筑波大学と(株)カネボウ化粧品は1月16日、共同研究により、新方式の光干渉断層計(OCT)を用い、皮膚を傷つけずに内部のコラーゲン構造の状態を観察し3次元で画像化すると同時に、定量的に評価することに成功したと発表した。
筑波大が新たに開発した「偏向感受性スペクトラルドメインOCT(PS-SD-OCT)」は、通常のOCTと異なり、検査をする生体試料に弱い光を当てるだけで、試料を損傷することなく内部における複屈折分布を可視化できることを特徴としている。
共同研究グループは、このPS-SD-OCTを用いてコラーゲンの複屈折性を3次元画像にすることに初めて成功した。
コラーゲンは、眞皮の7割を占めるタンパク質で、この構造によって弾力性が生れる。これまでコラーゲン線維の変性がどのように皮膚のシワにかかわっているのかは殆ど分かっていなかった。研究グループは、シワとその内部のコラーゲン構造の関係を、PS-SD-OCTにより眞皮複屈折性解析で調べた。

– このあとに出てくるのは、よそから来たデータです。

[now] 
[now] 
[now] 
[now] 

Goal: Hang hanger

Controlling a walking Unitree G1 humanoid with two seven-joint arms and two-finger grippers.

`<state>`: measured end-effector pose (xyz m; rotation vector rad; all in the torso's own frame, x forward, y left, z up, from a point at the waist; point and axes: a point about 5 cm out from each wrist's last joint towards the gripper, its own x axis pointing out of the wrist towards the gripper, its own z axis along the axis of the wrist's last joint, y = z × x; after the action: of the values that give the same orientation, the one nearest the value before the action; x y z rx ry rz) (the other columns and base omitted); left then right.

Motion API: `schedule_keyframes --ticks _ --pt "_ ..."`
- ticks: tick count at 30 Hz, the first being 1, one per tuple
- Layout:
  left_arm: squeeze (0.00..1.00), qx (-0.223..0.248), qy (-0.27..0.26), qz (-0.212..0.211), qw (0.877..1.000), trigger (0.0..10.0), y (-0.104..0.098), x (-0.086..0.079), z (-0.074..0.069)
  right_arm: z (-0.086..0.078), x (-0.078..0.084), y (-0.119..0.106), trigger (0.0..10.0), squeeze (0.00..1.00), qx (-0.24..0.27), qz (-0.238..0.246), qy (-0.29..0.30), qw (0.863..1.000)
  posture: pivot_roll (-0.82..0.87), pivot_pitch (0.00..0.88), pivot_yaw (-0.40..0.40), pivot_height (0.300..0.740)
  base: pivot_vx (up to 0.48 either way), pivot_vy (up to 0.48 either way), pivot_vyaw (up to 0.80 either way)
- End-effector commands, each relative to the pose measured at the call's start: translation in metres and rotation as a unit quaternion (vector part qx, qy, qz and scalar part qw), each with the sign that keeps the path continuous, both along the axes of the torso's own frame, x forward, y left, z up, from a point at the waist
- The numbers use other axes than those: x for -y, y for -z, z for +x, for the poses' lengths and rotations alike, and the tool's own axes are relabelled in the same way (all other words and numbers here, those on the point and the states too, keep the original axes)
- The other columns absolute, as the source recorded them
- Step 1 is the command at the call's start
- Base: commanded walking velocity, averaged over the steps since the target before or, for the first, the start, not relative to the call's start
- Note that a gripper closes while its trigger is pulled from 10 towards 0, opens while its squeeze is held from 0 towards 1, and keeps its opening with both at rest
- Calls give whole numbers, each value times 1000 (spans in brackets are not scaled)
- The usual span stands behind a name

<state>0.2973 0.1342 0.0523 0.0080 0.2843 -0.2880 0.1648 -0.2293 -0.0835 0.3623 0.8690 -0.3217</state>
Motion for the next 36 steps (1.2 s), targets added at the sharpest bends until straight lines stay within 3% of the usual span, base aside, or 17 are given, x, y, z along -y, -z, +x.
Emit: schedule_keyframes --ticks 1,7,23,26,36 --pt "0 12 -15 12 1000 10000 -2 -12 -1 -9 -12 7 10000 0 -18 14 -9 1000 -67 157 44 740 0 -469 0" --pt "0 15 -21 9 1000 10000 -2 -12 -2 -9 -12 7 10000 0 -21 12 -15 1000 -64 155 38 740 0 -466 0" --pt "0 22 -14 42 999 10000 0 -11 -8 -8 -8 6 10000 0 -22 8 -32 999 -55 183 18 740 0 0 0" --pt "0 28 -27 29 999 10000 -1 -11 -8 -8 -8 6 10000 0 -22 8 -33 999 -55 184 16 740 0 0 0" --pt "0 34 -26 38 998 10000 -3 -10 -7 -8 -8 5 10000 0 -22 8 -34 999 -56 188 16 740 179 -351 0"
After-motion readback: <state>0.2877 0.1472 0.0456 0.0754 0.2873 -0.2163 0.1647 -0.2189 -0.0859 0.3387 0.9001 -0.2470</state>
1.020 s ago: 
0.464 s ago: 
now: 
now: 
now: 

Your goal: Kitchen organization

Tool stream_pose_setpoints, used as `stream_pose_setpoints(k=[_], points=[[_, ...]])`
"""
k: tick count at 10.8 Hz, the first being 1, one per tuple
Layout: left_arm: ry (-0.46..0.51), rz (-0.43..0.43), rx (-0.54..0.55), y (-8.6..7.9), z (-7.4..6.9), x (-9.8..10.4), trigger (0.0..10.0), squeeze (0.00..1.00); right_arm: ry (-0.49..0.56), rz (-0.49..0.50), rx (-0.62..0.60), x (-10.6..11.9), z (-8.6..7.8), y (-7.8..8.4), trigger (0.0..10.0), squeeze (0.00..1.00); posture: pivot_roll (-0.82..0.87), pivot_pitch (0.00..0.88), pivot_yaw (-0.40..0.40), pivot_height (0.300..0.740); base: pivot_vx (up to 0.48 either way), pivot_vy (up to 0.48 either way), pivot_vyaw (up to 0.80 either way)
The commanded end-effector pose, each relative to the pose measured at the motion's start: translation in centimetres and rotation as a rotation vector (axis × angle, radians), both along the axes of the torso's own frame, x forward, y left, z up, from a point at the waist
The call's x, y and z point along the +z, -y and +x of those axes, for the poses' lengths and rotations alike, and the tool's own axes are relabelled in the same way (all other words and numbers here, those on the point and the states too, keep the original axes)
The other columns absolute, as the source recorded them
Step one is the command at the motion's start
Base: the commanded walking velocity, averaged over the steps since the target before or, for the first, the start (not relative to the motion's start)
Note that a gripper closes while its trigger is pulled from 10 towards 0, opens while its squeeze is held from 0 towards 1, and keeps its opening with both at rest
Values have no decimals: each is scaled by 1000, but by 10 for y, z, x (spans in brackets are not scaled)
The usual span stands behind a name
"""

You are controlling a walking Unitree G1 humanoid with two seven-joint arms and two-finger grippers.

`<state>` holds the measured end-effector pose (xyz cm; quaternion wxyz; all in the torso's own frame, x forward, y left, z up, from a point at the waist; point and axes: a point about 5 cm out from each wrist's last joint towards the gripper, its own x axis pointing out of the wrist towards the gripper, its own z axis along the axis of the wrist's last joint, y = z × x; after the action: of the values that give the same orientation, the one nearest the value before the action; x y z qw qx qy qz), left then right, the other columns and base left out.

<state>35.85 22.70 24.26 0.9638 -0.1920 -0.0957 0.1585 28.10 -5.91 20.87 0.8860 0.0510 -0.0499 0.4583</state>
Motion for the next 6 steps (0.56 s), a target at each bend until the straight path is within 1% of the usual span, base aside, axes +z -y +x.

その結果、眞皮上層の複屈折性が大きいほどシワの体積が小さいという関係があることが分かった。また、高齢者のシワにおいては、眞皮上層の変性(コラーゲン構造状態変化)がシワの生成を促進している可能性のあることを初めて計測的に示すことができた。この成果は、今後の化粧品開発やその有用成分の開発に大きく役立つものと期待されている。
この研究成果は、5月7日に京都で開催される国際研究皮膚科学会などで発表される。